Pitfall 2: Test case maintenance overhead. Every time a product feature updates, test cases need updating too. We established a rule: every new feature's PRD must include 3-5 Agent test cases.
Pitfall 3: Regression test result variance. The same test suite can produce LLM-as-Judge scores that fluctuate 5-10% between runs. Solution: Run each case 3 times and take the median to reduce randomness.
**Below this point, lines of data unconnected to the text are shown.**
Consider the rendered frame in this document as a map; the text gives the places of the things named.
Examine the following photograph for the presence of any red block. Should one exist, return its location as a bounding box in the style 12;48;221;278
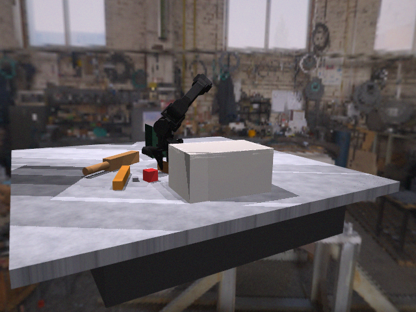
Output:
143;168;158;183

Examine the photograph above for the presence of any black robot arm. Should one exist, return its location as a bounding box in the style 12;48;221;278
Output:
153;74;212;149

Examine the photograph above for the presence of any orange bar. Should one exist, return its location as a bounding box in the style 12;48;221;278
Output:
112;166;130;190

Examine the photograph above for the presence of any orange block with cylindrical handle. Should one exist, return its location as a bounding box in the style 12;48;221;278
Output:
82;150;140;176

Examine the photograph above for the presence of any brown cylinder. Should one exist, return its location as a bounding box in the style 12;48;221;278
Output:
157;161;168;174

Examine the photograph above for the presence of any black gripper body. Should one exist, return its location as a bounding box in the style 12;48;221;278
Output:
142;132;172;155

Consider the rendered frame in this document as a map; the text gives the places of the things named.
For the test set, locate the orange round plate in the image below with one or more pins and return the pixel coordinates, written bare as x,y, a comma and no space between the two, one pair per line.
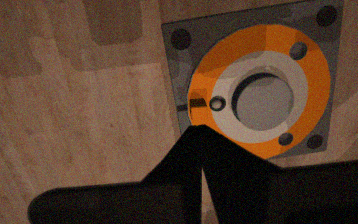
260,47

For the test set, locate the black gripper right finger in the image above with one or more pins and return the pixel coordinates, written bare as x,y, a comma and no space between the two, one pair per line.
246,189

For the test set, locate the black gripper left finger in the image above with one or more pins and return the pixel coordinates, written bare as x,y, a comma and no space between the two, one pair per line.
170,194

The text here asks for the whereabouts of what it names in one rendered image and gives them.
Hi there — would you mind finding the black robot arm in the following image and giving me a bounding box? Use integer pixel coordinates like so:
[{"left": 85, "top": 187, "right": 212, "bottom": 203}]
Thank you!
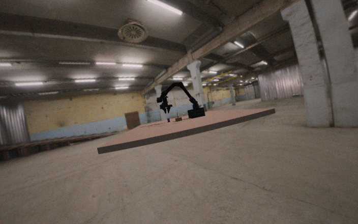
[{"left": 156, "top": 82, "right": 199, "bottom": 109}]

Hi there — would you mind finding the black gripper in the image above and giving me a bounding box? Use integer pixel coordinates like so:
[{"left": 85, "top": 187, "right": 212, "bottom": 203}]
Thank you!
[{"left": 160, "top": 101, "right": 172, "bottom": 113}]

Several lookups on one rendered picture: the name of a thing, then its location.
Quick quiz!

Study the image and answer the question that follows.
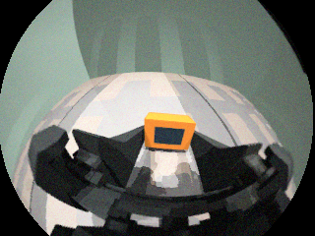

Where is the orange block with dark blue square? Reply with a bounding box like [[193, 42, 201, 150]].
[[145, 113, 196, 149]]

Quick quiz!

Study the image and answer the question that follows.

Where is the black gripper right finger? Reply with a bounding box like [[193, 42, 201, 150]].
[[190, 130, 263, 193]]

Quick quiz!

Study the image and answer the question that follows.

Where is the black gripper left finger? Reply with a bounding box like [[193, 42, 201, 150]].
[[71, 126, 145, 189]]

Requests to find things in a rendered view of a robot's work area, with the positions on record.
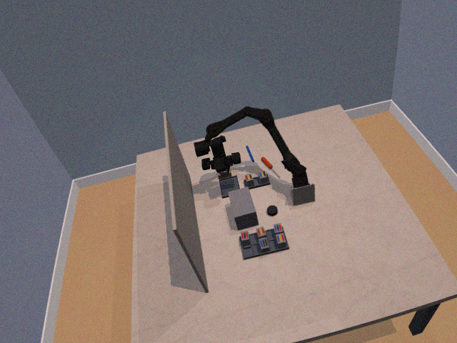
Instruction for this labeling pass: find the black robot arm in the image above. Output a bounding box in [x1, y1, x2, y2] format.
[194, 106, 310, 188]

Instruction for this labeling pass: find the black short cylinder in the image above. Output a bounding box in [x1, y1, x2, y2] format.
[267, 205, 278, 217]

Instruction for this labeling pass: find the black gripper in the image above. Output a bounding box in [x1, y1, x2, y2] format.
[201, 150, 241, 170]

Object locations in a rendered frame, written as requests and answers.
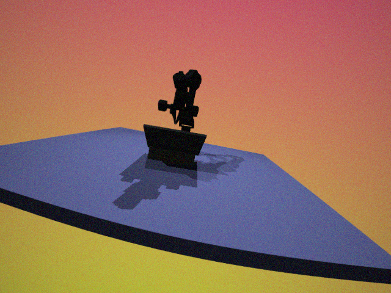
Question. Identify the grey switch panel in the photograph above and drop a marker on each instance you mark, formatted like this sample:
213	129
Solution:
172	145

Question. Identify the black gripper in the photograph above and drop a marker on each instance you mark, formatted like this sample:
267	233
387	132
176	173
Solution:
163	106

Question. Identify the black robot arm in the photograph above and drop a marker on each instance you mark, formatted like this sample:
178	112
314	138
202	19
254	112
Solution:
181	81

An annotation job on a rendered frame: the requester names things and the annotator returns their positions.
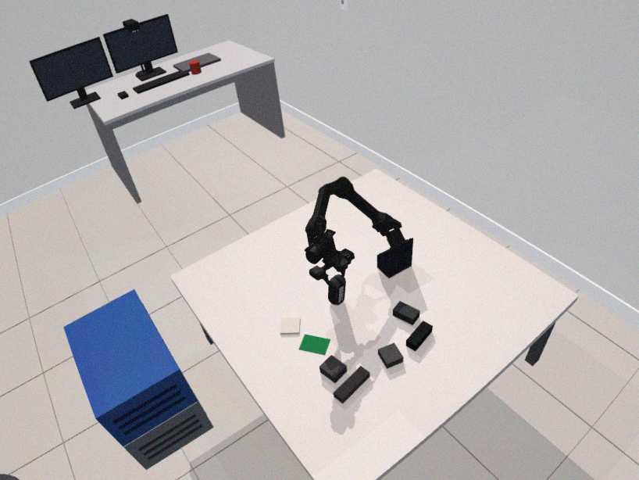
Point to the beige flat rectangular slab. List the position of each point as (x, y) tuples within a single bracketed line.
[(289, 325)]

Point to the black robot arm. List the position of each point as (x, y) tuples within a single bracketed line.
[(321, 243)]

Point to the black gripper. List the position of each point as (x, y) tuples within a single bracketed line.
[(320, 272)]

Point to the flat green panel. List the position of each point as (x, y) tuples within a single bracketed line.
[(314, 344)]

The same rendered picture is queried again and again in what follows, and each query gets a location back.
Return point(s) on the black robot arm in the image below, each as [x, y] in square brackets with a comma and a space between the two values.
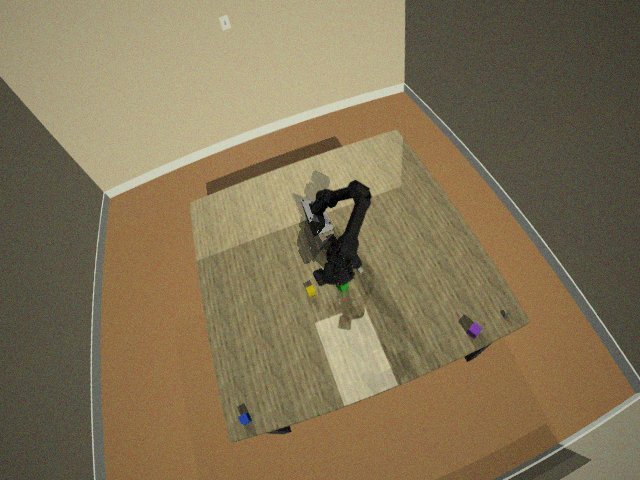
[347, 244]

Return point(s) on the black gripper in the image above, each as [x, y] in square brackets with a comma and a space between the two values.
[318, 274]

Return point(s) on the small blue block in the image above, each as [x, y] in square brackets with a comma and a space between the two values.
[244, 418]

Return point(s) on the purple cube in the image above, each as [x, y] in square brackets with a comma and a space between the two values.
[474, 330]

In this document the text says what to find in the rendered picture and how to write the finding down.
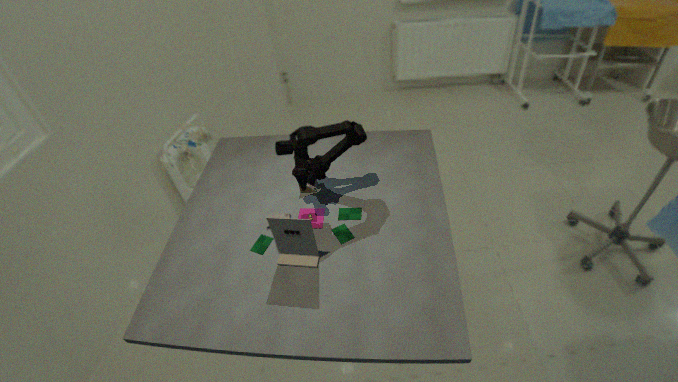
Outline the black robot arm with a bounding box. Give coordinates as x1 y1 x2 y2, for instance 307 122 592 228
276 121 367 186

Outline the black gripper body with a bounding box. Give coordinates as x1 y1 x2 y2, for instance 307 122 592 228
292 153 312 175

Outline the translucent pink square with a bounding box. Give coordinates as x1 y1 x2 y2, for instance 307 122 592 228
298 208 325 228

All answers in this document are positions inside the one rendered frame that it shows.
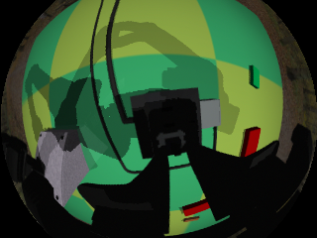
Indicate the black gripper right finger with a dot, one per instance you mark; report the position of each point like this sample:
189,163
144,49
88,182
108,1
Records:
223,176

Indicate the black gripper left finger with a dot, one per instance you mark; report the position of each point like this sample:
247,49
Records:
148,192

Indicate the red rectangular block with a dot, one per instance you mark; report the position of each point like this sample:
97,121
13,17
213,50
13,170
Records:
252,137
196,207

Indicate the green block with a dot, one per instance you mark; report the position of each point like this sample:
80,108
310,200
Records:
254,78

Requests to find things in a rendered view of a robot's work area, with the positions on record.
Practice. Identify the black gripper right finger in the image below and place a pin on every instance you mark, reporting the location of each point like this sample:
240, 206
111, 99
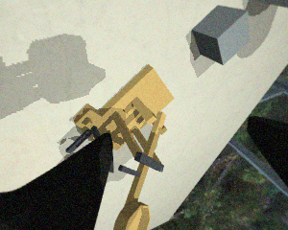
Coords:
271, 138

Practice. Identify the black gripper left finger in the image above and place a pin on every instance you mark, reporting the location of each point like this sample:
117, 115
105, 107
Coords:
67, 197

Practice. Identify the grey cube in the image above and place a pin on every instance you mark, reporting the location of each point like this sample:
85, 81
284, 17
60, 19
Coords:
222, 33

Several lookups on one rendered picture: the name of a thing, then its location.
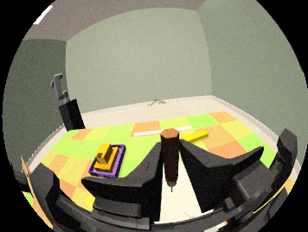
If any white rectangular panel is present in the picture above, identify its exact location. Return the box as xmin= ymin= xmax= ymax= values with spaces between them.
xmin=155 ymin=162 xmax=225 ymax=232

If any white flat bar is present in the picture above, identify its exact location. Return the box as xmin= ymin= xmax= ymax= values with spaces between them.
xmin=133 ymin=126 xmax=193 ymax=137

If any awl with brown wooden handle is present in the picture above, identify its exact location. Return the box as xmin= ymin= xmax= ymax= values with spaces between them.
xmin=160 ymin=129 xmax=179 ymax=193

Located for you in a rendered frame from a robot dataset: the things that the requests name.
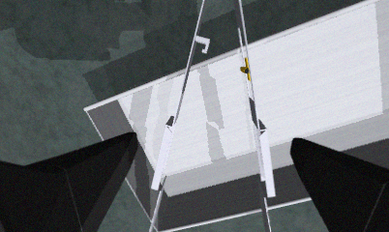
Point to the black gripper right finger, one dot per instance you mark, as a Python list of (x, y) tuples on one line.
[(350, 194)]

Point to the grey rectangular tray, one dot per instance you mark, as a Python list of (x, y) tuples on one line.
[(324, 79)]

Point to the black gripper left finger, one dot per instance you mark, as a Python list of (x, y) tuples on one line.
[(65, 193)]

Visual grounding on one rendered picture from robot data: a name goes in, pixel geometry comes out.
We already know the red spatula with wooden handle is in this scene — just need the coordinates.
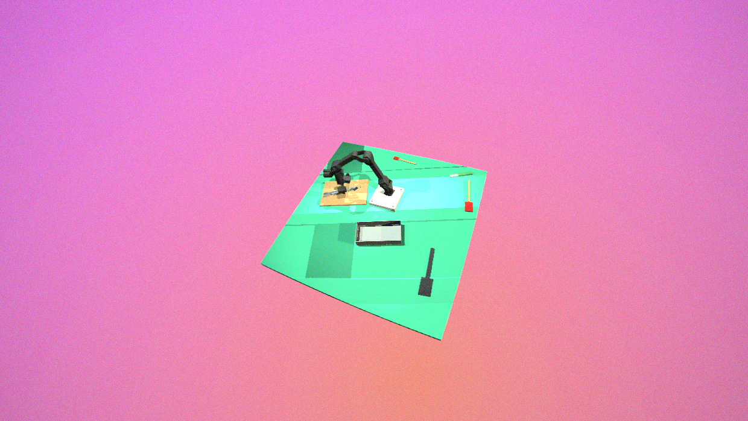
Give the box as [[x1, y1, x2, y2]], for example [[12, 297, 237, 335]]
[[464, 180, 473, 212]]

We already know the dark grey rectangular tin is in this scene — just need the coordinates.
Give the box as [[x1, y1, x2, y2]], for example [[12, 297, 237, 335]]
[[355, 220, 402, 245]]

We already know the dark grey spatula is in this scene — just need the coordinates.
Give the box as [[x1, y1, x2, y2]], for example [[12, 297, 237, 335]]
[[418, 248, 434, 297]]

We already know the light wooden board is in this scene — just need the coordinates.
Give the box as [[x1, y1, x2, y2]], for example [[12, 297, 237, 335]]
[[320, 179, 369, 206]]

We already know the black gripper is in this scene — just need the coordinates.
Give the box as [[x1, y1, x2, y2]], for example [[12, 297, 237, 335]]
[[335, 176, 347, 194]]

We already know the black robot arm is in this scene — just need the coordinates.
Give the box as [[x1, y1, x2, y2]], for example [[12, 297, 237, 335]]
[[323, 150, 395, 196]]
Pitfall 4: A/B test sample size issues. A product with 20K DAU only generates a few hundred support requests per day. Reaching statistical significance takes 2-3 weeks. Workaround: Run synthetic evaluations in parallel (use an LLM to simulate customer test messages).
Conclusion
Three core takeaways:
-
Agent testing is layered, not one-size-fits-all — Use traditional unit tests for deterministic parts, integration tests for tool pipelines, LLM-as-Judge for output quality, and A/B tests for production performance. Each layer solves a different problem.
-
LLM-as-Judge is the core technique for Agent evaluation, but know its limitations — The judge model has its own biases (favoring longer answers, formal tone). These need explicit correction in the prompt. Critical quality metrics (pricing, policies) still need rule-based checks.
-
Regression tests are your safety net — Every time you change a prompt, swap a model, or update the knowledge base, you must run regression tests. Without this safety net, you won't dare change anything, and the Agent will stay frozen at version one.
If you haven't built a testing framework for your Agent yet, start simple: write 10 core scenario LLM-as-Judge evaluation cases, paired with 20 deterministic unit tests. That combination covers the most common issues.
How do you test your Agents? Have you hit similar pitfalls? I'd love to hear about it.